Più o meno come «I quattro sfigati pensionati» di cui parla oggi il premier Berlusconi. Che, sempre dalle carte (anche se questa volta del processo Dell’Utri), risulta fin dal 1980 in affari in Sardegna proprio con Flavio Carboni, membro della originaria Loggia P2 e promotore dell’attuale Loggia P3.

Ebbene, al sottosegretario Caliendo oggi è contestato il reato di violazione della legge Anselmi sulle società segrete. Egli, in particolare, è al centro di cinque specifici episodi addebitati alla presunta loggia:

1. le pressioni sulla Corte Costituzionale, attraverso canali paralleli, per non far dichiarare incostituzionale il Lodo Alfano;
2. le pressioni per la nomina del giudice Alfonso Marra alla Presidenza della Corte D’Appello di Milano
3. le successive pressioni sullo stesso Marra affinché la Corte D’appello di Milano riammettesse la lista Formigoni alle ultime elezioni regionali;
4. le pressioni per mandare gli ispettori del Ministero della Giustizia in quella sezione di giudici dell’Appello di Milano ‘rei’ di aver bocciato la lista Formigoni
5. le pressioni per allungare l’età della pensione, da 75 a 78 anni, ai vertici della magistratura per permettere al Presidente della Corte di Cassazione Vincenzo Carbone (pure lui invischiato nelle vicende della P3) di rimanere in carica nonostante avesse raggiunto i limiti di età per la pensione.

Ecco, queste sono le ragioni di merito per cui noi dell’Italia dei Valori chiediamo che Caliendo non faccia più il sottosegretario alla Giustizia.

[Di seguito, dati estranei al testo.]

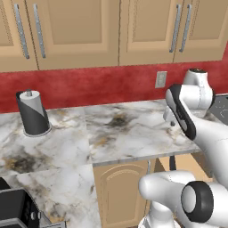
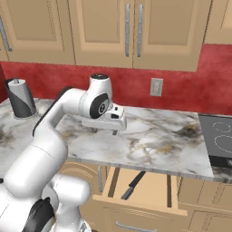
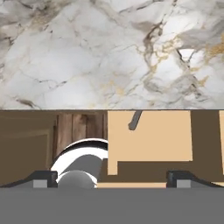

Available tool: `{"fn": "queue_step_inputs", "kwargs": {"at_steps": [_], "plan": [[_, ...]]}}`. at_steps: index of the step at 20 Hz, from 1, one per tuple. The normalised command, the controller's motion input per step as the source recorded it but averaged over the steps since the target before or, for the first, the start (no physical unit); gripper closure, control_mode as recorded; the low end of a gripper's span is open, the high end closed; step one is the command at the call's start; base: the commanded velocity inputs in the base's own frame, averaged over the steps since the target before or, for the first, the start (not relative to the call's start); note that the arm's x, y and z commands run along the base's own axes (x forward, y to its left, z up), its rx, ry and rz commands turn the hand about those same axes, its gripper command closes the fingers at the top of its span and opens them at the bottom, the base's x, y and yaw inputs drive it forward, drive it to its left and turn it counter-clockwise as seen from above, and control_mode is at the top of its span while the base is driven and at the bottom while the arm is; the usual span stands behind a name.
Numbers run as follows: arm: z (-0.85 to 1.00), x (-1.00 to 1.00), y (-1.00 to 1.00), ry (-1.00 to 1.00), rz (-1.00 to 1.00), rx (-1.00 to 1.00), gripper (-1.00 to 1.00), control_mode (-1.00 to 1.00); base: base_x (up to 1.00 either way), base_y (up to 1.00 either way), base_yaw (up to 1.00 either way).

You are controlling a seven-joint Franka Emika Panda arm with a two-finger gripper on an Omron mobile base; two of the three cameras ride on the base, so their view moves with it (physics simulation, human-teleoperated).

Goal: Pick up the knife from the drawer and place it on the cutting board. Then place the meat from the plate to the cutting board.

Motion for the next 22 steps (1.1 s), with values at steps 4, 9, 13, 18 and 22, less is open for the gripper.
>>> {"fn": "queue_step_inputs", "kwargs": {"at_steps": [4, 9, 13, 18, 22], "plan": [[-0.27, 0.09, -0.84, 0.11, -0.09, 0.00, -1.00, -1.00, 0.00, 0.00, 0.00], [-0.35, -0.19, -0.75, 0.04, -0.12, 0.00, -1.00, -1.00, 0.00, 0.00, 0.00], [-0.39, -0.41, -0.49, 0.02, -0.09, 0.00, -1.00, -1.00, 0.00, 0.00, 0.00], [-0.29, -0.58, -0.10, 0.00, -0.01, 0.00, -1.00, -1.00, 0.00, 0.00, 0.00], [-0.23, -0.51, 0.00, 0.01, 0.00, 0.00, -1.00, -1.00, 0.00, 0.00, 0.00]]}}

Ragioni di merito che prescindono dall’esito processuale che ne seguirà, ma che impongono un’energica e tempestiva azione di igiene politica, non essendo accettabile che ad occuparsi di Giustizia ci sia e rimanga una persona che così macroscopicamente ha cercato di interferire con le decisioni giudiziarie e con il corso della giustizia.

Ma con l’occasione chiediamo anche a Lei, sig. presidente del Consiglio, di fare al più presto le valigie e andarsene a casa.

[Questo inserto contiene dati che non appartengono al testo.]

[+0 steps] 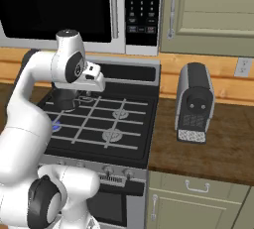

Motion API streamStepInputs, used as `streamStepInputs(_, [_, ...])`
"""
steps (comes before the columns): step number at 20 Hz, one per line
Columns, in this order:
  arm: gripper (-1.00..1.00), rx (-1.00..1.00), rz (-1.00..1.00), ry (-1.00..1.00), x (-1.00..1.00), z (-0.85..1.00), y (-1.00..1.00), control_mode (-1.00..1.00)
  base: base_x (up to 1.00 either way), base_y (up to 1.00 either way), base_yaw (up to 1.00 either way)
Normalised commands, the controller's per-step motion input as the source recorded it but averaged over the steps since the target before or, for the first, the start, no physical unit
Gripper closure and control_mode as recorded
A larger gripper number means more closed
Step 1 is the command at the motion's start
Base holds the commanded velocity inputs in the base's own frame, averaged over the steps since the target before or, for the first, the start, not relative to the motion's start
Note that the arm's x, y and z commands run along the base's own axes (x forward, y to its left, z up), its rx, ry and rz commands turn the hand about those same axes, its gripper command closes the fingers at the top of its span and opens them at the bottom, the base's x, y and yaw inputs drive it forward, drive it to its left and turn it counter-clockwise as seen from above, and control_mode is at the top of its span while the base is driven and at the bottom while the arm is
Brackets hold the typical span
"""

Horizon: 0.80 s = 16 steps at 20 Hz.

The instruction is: Turn off the front left burner of the stove.

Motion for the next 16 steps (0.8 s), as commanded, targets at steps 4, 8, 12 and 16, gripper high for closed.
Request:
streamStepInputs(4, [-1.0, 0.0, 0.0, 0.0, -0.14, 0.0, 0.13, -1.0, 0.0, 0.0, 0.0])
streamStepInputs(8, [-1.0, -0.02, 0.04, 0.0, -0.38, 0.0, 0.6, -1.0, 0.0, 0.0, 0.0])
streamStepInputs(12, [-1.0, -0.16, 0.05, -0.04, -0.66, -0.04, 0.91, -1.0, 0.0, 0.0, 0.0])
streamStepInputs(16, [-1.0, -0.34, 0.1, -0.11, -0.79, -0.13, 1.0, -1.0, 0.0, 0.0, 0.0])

Lo chiediamo, anzi lo pretendiamo in nome degli italiani onesti che non ne possono più delle sue prevaricazioni e del suo utilizzo spregiudicato delle istituzioni.

Lo pretendiamo perché siamo convinti che non basta tagliare qualche tentacolo (come pure abbiamo fatto con Cosentino, Scajola e Brancher) per fermare la piovra del malaffare. Bisogna isolare e rigettare la testa, la mente pensante, l’organizzatore, il beneficiario ultimo della vecchia P2 e della nuova P3 e cioè bisogna liberarsi di Lei sig. Presidente del Consiglio perché è lei e solo lei la causa dei mali dell’Italia, come lo fu Mussolini ai tempi del fascismo e come lo fu, ai tempi di Tangentopoli, Bettino Craxi, da Lei pure corrotto a suon di mazzette.

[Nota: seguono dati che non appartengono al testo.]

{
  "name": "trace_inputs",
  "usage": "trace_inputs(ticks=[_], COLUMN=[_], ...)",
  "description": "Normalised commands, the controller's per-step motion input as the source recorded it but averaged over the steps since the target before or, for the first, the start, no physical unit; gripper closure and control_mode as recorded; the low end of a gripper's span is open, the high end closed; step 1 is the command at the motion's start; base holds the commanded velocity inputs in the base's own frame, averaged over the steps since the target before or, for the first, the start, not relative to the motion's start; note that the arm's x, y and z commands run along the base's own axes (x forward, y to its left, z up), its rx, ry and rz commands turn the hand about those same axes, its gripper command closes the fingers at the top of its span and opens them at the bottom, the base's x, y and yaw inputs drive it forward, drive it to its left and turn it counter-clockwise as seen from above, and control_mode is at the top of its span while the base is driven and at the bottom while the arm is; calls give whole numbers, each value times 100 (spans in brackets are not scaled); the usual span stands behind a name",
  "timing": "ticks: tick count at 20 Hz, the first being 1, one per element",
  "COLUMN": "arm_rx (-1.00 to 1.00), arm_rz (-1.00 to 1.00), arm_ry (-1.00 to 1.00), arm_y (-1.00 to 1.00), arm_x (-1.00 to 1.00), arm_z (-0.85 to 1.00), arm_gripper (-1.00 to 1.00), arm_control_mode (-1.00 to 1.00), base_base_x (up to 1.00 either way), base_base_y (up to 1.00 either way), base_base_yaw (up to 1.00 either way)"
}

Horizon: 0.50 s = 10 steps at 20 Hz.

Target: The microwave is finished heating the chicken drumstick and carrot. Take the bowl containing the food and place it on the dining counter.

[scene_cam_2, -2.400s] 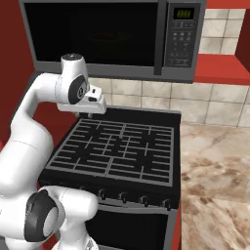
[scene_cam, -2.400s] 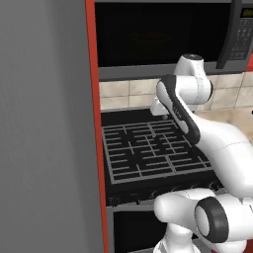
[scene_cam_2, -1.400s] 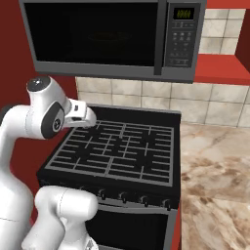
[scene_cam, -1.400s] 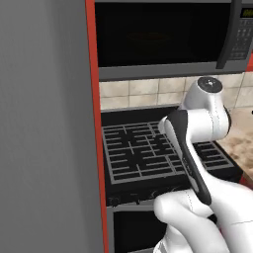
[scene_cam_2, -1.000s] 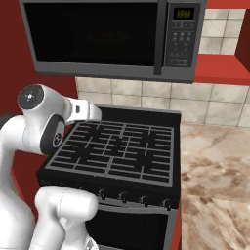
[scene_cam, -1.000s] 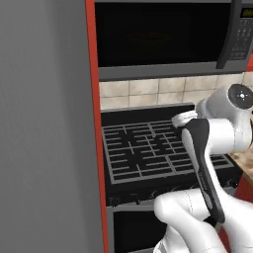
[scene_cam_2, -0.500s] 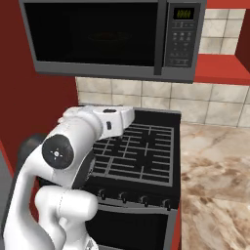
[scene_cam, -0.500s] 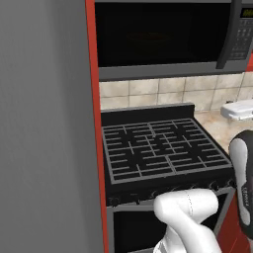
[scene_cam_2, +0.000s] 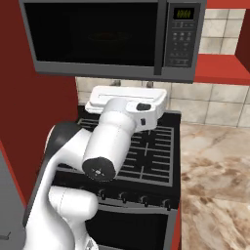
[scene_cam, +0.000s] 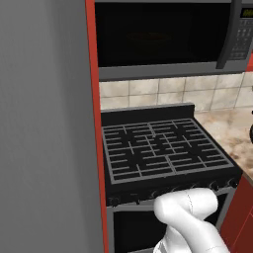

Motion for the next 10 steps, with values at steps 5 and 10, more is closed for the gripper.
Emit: trace_inputs(ticks=[5,10], arm_rx=[1,0], arm_rz=[0,0], arm_ry=[-3,2], arm_y=[-20,-4], arm_x=[42,74], arm_z=[30,1], arm_gripper=[-100,-100], arm_control_mode=[-100,-100], base_base_x=[0,0], base_base_y=[0,0], base_base_yaw=[0,0])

Lei, sig. Presidente del Consiglio, sta abusando della pazienza degli italiani: se ne sta lì, novello Nerone, nella sua terrazza dorata a suonare l’arpa, con le sue ancelle prezzolate, mentre il paese brucia.

Lei non vede, o meglio fa finta di non vedere che, mentre lei si diverte a fare il gradasso:

– la sua maggioranza si è frantumata,
– il suo governo è immobile,
– il Parlamento è bloccato,
– le istituzioni vengono quotidianamente umiliate,
– il sistema imprenditoriale sta collassando,
– i lavoratori non hanno più lavoro,
– le famiglie non arrivano a fine mese,
– i giovani non hanno futuro
– il Paese reale è allo sbando.

Lei, chiuso nel suo bunker dorato, è sordo e cieco come lo sono sempre stati i dittatori e i despoti di ogni tempo.

Per tutte queste ragioni, chiamiamo il Parlamento ad un gesto di responsabilità e di dignità: sfiduciare il sottosegretario Caliendo oggi per sfiduciare l’intero Governo Berlusconi domani.

Assumersi le proprie responsabilità, però, non vuol dire rifugiarsi nel voto di astensione.

Sulla questione morale non ci si può astenere: o si sta da una parte o si sta dall’altra.

E chi oggi, dopo aver tanto tuonato contro i soprusi e le illegalità del Governo Berlusconi e aver invocato un ritorno alla moralità in questo Parlamento, non si comporta di conseguenza, votando la sfiducia, mostra solo di essere un pavido e un “ominicchio” che non vuole ritornare alle urne, perché ha paura di non essere rieletto.

Ma anche questo modo di fare è immorale e noi dell’Italia dei Valori lo denunceremo in tutte le sedi, convinti come siamo che gli atteggiamenti da Ponzio Pilato facciano ancora più male di quelli di Erode.